Organizations continuously update their applications and services to keep them up to date with the technology. Modern applications stream data using APIs while delivering smooth performance. Large websites and applications fetch huge volumes of data and to get exactly what data they need is a complex task. 

GraphQL is a language designed for handling APIs requests that enable users to query, access, and manipulate data through an intuitive and flexible syntax. AWS Lambda is a serverless technology that makes it easier for users to run code in response to events. AWS Lambda GraphQL Integration helps Developers manage thousands of files and business logic.

It allows you to request only the data that is needed and a runtime for fulfilling those queries with your existing data. In this article, you will learn about the steps to set up AWS Lambda GraphQL Integration.

What is AWS Lambda?

AWS Lambda Logo - AWS Lambda GraphQL

AWS Lambda is an event-driven, serverless computing service provided by Amazon Web Services that lets users run their code without provisioning and managing any infrastructure or servers. 

AWS Lambda runs the code in high availability compute infrastructure and manages all computing resources administration, maintenance, scaling, monitoring, and logging. Lambda allows users to run any type of application and service provided the code is in the language that Lambda supports.

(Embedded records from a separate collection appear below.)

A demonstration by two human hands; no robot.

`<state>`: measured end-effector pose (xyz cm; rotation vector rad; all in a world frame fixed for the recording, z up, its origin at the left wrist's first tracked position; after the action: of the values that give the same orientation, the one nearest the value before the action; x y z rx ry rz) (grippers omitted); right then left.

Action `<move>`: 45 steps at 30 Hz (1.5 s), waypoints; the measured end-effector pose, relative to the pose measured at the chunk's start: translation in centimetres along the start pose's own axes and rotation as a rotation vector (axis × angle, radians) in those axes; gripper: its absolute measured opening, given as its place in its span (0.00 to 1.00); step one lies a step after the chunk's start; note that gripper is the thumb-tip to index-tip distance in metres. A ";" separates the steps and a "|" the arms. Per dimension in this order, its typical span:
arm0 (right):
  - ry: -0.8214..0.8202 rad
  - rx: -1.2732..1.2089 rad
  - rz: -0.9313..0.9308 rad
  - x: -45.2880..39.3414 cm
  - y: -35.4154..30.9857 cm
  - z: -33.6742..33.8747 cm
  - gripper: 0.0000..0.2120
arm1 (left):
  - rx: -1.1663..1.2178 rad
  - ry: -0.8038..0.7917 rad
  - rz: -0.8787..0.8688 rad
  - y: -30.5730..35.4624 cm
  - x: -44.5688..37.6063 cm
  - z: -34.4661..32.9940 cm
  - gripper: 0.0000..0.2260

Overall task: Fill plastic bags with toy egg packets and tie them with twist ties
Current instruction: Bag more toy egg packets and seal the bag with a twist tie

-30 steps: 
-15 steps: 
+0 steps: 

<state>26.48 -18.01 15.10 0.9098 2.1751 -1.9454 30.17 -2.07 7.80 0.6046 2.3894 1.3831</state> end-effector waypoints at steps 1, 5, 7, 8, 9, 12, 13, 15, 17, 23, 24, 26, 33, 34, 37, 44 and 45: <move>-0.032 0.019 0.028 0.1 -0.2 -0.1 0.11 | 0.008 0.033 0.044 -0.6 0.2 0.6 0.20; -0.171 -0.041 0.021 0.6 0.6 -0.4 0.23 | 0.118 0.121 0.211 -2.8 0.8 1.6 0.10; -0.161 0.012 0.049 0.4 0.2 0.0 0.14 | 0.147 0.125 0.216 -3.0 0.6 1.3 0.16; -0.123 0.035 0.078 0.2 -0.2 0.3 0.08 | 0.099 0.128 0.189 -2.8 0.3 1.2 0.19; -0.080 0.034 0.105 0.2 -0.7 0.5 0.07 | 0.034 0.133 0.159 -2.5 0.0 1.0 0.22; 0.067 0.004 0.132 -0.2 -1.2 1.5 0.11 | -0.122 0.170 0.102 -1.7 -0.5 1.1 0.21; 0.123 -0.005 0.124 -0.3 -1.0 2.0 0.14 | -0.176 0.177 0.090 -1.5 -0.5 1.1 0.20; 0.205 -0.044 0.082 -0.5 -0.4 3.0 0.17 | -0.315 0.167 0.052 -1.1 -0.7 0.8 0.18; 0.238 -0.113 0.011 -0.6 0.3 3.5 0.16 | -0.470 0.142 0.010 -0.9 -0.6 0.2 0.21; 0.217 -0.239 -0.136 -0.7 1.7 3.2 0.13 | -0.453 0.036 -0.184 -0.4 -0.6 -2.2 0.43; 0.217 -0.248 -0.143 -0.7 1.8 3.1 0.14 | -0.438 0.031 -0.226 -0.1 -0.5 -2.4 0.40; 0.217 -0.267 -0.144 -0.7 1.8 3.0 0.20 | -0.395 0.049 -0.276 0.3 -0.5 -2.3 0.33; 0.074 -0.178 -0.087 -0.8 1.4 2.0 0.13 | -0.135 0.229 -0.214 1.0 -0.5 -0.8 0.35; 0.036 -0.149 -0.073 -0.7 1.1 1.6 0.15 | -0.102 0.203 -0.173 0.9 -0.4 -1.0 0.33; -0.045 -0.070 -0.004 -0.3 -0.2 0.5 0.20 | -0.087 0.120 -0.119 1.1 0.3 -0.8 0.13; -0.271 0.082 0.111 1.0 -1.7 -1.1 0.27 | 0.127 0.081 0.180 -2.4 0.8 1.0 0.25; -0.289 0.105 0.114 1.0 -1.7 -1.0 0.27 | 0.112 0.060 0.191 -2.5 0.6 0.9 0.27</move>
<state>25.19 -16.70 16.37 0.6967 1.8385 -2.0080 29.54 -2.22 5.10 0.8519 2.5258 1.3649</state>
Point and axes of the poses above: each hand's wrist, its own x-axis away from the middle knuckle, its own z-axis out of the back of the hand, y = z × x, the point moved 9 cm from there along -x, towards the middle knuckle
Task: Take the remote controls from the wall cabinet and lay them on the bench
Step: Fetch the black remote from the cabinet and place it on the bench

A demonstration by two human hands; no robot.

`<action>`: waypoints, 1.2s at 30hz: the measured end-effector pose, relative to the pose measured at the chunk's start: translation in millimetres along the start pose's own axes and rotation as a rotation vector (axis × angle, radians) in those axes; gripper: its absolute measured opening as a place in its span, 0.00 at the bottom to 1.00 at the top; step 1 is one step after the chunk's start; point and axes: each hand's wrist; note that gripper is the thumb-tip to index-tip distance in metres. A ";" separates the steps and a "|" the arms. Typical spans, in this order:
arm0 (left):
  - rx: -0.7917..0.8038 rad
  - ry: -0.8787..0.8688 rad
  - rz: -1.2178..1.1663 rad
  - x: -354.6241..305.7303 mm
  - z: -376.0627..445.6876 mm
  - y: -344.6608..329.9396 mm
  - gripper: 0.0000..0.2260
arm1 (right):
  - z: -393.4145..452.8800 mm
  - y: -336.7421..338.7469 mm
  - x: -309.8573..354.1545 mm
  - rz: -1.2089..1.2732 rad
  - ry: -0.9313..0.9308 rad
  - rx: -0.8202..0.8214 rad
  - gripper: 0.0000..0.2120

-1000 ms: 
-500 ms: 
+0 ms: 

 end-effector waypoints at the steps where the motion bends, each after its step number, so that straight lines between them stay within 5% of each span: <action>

Key Features of AWS Lambda

AWS Lambda is an excellent tool when there is a requirement for serverless computing. A few key features of AWS Lambda are listed below: 

  • Functions Defined as Container Images: AWS Lambda allows users to user-preferred container image tooling, workflows, and dependencies to build, test, and deploy Lambda functions.
  • Lambda Extensions: You can use Lambda extensions to augment your Lambda functions. For example, use extensions to integrate Lambda with your favorite tools for monitoring, observability, security, and governance.
  • Function Blueprints: AWS Lambda provides function blueprints that provide sample code to use AWS Lambda with other third-party applications. Users can easily use the blueprints to customize and deploy their application in AWS Lambda.
  • Database Access: AWS Lambda manages a pool of database connections and relays queries from a function.  It allows functions to reach high concurrency levels without disturbing Database connections.
  • File Systems Access: AWS Lambda supports file system access through mounting. It allows users to mount Amazon Elastic File System to access the content securely and at high concurrency.

To know more about AWS Lambda.

What is GraphQL?

GraphQL logo - AWS Lambda GraphQL

GraphQL is a query language built for APIs to query the existing data. GraphQL provides a complete description of API data that provides flexibility to ask for exactly what the client needs and nothing more, making it easier to evolve APIs over time and enabling powerful developer tools.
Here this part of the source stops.